-- Your goal --
In the data below, find the line containing "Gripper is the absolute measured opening", then set down that line and every later line up to and including the line containing "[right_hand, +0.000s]", exactly.

== Source data

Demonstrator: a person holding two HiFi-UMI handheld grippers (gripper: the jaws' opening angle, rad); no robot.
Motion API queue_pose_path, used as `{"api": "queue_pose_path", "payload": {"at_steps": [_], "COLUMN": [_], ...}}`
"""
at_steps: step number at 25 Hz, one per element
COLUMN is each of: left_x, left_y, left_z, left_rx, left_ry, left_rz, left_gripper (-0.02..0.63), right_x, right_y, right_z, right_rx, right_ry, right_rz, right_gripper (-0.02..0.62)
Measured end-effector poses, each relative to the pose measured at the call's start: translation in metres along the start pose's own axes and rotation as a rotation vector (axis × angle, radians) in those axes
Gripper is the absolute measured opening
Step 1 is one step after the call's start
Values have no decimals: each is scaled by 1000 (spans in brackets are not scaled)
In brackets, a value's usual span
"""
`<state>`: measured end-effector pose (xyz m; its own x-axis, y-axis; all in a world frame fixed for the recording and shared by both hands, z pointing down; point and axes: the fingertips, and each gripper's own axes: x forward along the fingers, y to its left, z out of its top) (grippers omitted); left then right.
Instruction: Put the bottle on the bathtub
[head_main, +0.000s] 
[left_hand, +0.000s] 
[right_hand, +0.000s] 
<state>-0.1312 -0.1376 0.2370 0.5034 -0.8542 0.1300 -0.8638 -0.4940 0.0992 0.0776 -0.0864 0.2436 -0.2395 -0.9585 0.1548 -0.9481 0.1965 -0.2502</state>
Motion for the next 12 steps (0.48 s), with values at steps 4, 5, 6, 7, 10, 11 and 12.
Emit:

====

-- Expected answer --
Gripper is the absolute measured opening
Step 1 is one step after the call's start
Values have no decimals: each is scaled by 1000 (spans in brackets are not scaled)
In brackets, a value's usual span
"""
`<state>`: measured end-effector pose (xyz m; its own x-axis, y-axis; all in a world frame fixed for the recording and shared by both hands, z pointing down; point and axes: the fingertips, and each gripper's own axes: x forward along the fingers, y to its left, z out of its top) (grippers omitted); left then right.
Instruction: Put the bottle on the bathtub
[head_main, +0.000s] 
[left_hand, +0.000s] 
[right_hand, +0.000s] 

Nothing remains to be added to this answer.